Devlet, şirket ortağı kişilere yeni olanaklar sağlayacaktır.
İmam hatip kursları açılacak, hacca gitmek isteyenlere devlet
döviz verecektir. İlkokullara din dersi konacak, 1925’ten beri
kapalı olan türbeler yeniden açılacaktır.”11
Halka, Atatürk’ün
adı kullanılarak bunlar söyleniyordu.
Geçmişinden Kopmak
Şemsettin
Günaltay’ın
14 Ocak 1949’da başbakan yapılmasıyla din bağlantılı siyasi
ödünler yoğunlaşacaktır. Günaltay,
medrese eğitimli ilk başbakandır ve Cumhuriyet gelenekleriyle
çelişen uygulamaları gecikmeyecektir. Türkiye Büyük Millet
Meclisi’nde, 4 Şubat 1949’da Arapça ezan okunacak; 4 Mayıs’ta
Vatana
İhanet Yasası,
1 Mart 1950’de Tekke
ve Türbelerin Kapatılmasına İlişkin Yasa,
yürürlükten kaldırılacaktır. Seçimlerden iki ay önce, 23 Mart
1950’de İsmet
İnönü,
“Anayasa’nın
değiştirilerek ‘altıok’un Anayasa’dan çıkarılacağına”

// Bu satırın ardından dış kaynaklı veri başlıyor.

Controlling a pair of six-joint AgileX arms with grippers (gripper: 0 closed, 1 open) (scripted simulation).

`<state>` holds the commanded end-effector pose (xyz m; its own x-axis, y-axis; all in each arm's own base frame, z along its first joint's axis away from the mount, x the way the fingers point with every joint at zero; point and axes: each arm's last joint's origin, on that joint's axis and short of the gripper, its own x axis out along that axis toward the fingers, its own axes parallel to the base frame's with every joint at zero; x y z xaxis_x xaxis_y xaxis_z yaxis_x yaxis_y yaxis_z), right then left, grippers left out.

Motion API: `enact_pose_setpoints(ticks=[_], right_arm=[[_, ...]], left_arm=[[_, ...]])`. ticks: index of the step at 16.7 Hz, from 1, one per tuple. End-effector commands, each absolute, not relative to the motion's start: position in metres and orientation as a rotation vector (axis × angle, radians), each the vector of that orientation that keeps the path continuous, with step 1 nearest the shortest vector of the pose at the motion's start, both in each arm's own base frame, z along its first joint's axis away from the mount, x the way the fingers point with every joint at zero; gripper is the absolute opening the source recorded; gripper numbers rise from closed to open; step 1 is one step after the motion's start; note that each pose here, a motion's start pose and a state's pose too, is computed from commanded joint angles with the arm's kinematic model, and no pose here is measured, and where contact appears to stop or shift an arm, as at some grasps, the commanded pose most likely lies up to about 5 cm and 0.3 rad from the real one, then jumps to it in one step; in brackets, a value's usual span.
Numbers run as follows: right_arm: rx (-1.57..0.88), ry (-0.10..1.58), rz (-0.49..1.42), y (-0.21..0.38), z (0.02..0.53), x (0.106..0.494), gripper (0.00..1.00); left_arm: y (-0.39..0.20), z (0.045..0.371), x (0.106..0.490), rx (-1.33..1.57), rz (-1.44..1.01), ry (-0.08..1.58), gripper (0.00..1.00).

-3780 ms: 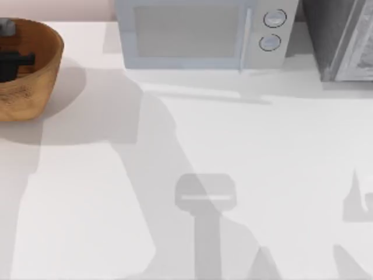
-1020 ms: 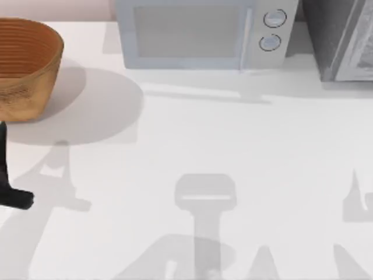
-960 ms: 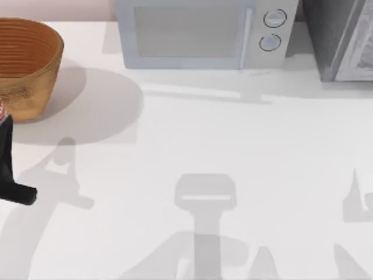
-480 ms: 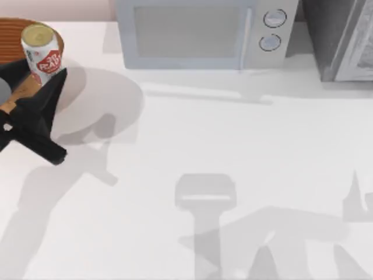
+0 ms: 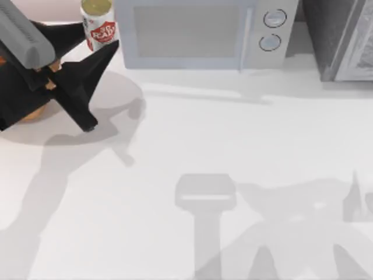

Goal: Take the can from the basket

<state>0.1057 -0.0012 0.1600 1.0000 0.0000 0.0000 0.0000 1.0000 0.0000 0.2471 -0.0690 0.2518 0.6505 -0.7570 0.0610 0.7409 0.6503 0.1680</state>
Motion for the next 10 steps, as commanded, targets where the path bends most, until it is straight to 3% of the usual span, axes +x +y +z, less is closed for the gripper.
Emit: enact_pose_setpoints(ticks=[10], right_arm=[[0.000, 0.000, 0.000, -0.001, 0.160, 0.106, 1.00]], left_arm=[[-0.103, 0.210, 0.317, 0.137, -1.172, -0.160, 0.00]])
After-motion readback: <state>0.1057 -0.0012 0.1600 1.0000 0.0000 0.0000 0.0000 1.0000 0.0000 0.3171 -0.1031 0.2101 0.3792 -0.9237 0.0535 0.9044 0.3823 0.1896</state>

yönelik halka söz verecektir.12
Parti
yönetimi, bu tür sözler verip açıktan yürütülen bir
karşı-devrim hareketine girişirken; CHP, büyük çoğunluğu
Müdafaa-i
Hukuk
geleneğine bağlı yaygın bir örgüt ağına sahipti. 63 il, 490
ilçe, 1084 bucak şubesi, 19 667 köy ocağı, 2056 mahalle ocağı,
1584 semt ocağı ve 1 898 394 üyesi vardı.13
Üye sayısı, 1950’de 20,9 milyon olan Türkiye nüfusunun yüzde
9’una denk geliyordu, bu oran günümüz nüfusu için 6 milyondan
çok üye demekti.
1950-60 Dönemi
22-27
Haziran 1953’de yapılan 10.Olağan Kurultay’da Kemalizm
programdan çıkarıldı, yerine Atatürk
yolu
diye ne anlama geldiği belli olmayan bir kavram getirildi.14
21-24 Mayıs 1956’da yapılan 12.Kurultayda, biçimini on yıl önce
kendilerinin belirlediği “demokrasi
işleyişi”nden
yakınılmaya
başlandı. “Demokrasinin
gerekli yasal güvenceden yoksun”
olduğu, “rejimin
selametini sağlamak için”
yasal güvencelerin arttırılması gerektiği söyleniyor, bir an
önce “nisbi
seçim sisteminin uygulanması”
isteniyordu.15
Dış
isteğe bağlı olarak telaşlı bir acelecilikle “demokrasi”
getirenler, getirdikleri “demokrasi”yi
beğenmez duruma gelmişlerdi.
16.Kurultay
(14-16 Aralık 1962)’da, Avrupa Birliği’ne (o
zamanki adı Avrupa Ekonomik Topluluğu) üyelik
başvurusu nedeniyle olacak, Batıya yöneltilen övgü sözlerinde
belirgin bir artış vardı.
Kurultay
bildirisinde; Avrupa’yla bütünleşme, NATO’ya bağlılık ve
demokrasinin tüm dünyada korunmasından söz ediliyordu.
Türkiye’nin, “Demokrasiyi
karşılaştığı tehlikelerden dünya çapında korumak için
kurulmuş olan Batı ittifak sistemine ve onun temel direği olan
Atlantik Paktı'na (NATO
y.n.) sarsılmaz bir sadakatle bağlı”
olduğu söyleniyor, bu bağlılığın aynı zamanda “Türkiye’nin
yerine getirmesi gereken kaçınılmaz bir ödev”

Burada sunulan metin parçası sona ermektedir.